**Work required**
A word-for-word transcription of the listing is all that is needed.

---+---

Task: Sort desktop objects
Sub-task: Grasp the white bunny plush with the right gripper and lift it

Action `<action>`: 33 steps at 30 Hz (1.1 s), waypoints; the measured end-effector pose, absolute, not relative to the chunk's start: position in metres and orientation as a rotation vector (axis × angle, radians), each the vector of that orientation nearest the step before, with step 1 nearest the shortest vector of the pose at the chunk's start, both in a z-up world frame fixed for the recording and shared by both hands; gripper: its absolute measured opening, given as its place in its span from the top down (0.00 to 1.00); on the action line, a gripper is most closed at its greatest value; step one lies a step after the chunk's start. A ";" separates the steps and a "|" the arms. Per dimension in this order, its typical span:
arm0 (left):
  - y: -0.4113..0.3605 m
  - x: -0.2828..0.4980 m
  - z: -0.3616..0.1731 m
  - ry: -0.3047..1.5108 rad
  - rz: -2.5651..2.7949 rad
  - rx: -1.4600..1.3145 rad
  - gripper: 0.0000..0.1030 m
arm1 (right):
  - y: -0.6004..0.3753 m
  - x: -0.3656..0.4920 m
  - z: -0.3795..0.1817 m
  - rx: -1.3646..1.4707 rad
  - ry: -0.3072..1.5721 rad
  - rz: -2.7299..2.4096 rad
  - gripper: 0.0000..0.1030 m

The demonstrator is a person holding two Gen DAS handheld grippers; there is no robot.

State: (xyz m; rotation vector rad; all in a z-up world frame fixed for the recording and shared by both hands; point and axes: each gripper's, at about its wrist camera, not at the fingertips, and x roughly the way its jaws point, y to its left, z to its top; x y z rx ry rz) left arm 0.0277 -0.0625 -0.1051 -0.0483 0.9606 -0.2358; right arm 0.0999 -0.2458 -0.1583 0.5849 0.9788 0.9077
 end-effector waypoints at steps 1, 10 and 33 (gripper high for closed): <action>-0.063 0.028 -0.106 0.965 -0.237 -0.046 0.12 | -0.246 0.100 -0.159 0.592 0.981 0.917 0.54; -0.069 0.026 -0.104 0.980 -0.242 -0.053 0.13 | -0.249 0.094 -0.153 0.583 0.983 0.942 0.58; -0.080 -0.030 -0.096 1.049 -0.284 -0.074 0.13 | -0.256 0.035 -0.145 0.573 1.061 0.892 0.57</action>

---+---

**Output for this exercise**
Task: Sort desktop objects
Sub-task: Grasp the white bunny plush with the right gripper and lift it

Action `<action>`: 33 steps at 30 Hz (1.1 s), waypoints; the measured end-effector pose, absolute, not relative to the chunk's start: position in metres and orientation as a rotation vector (axis × angle, radians), each the vector of that orientation nearest the step before, with step 1 nearest the shortest vector of the pose at the chunk's start, both in a z-up world frame fixed for the recording and shared by both hands; gripper: its absolute measured opening, given as its place in its span from the top down (0.00 to 1.00); on the action line, a gripper is most closed at its greatest value; step one lies a step after the chunk's start. A ";" separates the steps and a "|" the arms. Per dimension in this order, its typical span:
arm0 (left):
  - y: -0.4113..0.3605 m
  - x: -0.2828..0.4980 m
  - z: -0.3616..0.1731 m
  - ry: -0.3047..1.5108 rad
  - rz: -2.5651..2.7949 rad
  - rx: -1.4600..1.3145 rad
  - gripper: 0.0000..0.1030 m
arm1 (right):
  - y: -0.6004..0.3753 m
  - x: -0.3656..0.4920 m
  - z: -0.3795..0.1817 m
  - rx: -1.3646..1.4707 rad
  - ry: -0.3072..1.5721 rad
  - rz: -2.7299..2.4096 rad
  - gripper: 0.0000..0.1030 m

The demonstrator is a person holding two Gen DAS handheld grippers; there is no robot.

State: (xyz m; rotation vector rad; all in a z-up world frame fixed for the recording and shared by both hands; point and axes: each gripper's, at about its wrist camera, not at the fingertips, and x roughly the way its jaws point, y to its left, z to its top; x y z rx ry rz) left arm 0.0277 -0.0625 -0.1051 -0.0483 0.9606 -0.2358; right arm 0.0999 -0.2458 -0.1583 0.5849 0.9788 0.9077
 end-effector waypoints at steps 1, 10 and 33 (gripper high for closed): <action>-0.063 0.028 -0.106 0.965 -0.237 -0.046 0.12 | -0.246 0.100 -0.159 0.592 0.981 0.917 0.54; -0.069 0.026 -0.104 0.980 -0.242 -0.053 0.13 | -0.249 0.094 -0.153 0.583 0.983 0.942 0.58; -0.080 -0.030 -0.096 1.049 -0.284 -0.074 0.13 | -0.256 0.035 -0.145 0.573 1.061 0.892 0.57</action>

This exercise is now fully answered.